### ETL (Extract Load Transform)
1. #### Pipeline Steps
    1. Load the Raw Data
    2. Apply Cleaning/ Dropping and Handling Missing Values
    3. Apply Feature Engineering
        1. Adding New Features
           1. Pulse Pressure (ap_hi - ap_lo)
           2. Mean Arterial Pressure (ap_lo + (ap_hi - ap_lo)/ 3)
           3. Pulse_map_interaction
           4. Glucose_cholesterol_interaction
           5. Bp_cholesterol_interaction
           6. BMI
           7. Age_BMI_Interaction
        2. Normalization and Scaling for Numerical Features
        3. Encoding (if needed) for Categorical Features
    4. Final Pipeline.
2. #### Testing Pipeline

#### 1. Data Pipeline Steps

In [44]:
# lists for numerical and categorical columns
scaling_num_cols = ['age', 'height', 'weight', 'ap_hi', 'ap_lo', 
            'pulse_pressure', 'map', 'pulse_map_interaction', 'gluc_chol', 
            'bp_chol', 'bmi', 'age_bmi_interaction']

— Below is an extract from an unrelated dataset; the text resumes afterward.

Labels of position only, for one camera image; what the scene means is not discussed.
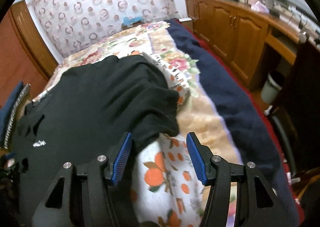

encoding_cat_cols = ['gender', 'cholesterol', 'gluc', 'smoke', 'alco', 'active']
unwanted_cols = ['id']

# Print the lists
print("Numerical Columns:", scaling_num_cols)
print("Categorical Columns:", encoding_cat_cols)
print("Unwanted Columns:", unwanted_cols)

Numerical Columns: ['age', 'height', 'weight', 'ap_hi', 'ap_lo', 'pulse_pressure', 'map', 'pulse_map_interaction', 'gluc_chol', 'bp_chol', 'bmi', 'age_bmi_interaction']
Categorical Columns: ['gender', 'cholesterol', 'gluc', 'smoke', 'alco', 'active']
Unwanted Columns: ['id']


In [45]:
import pandas as pd
from sklearn.pipeline import Pipeline
from sklearn.compose import ColumnTransformer
from sklearn.base import BaseEstimator, TransformerMixin
from sklearn.preprocessing import FunctionTransformer, StandardScaler, OneHotEncoder

# ===============================
# FEATURE TRANSFORMATION STEPS
# ===============================

# Define the drop functionality
def drop_columns(df, columns_to_drop=unwanted_cols):
    return df.drop(columns=columns_to_drop, axis=1)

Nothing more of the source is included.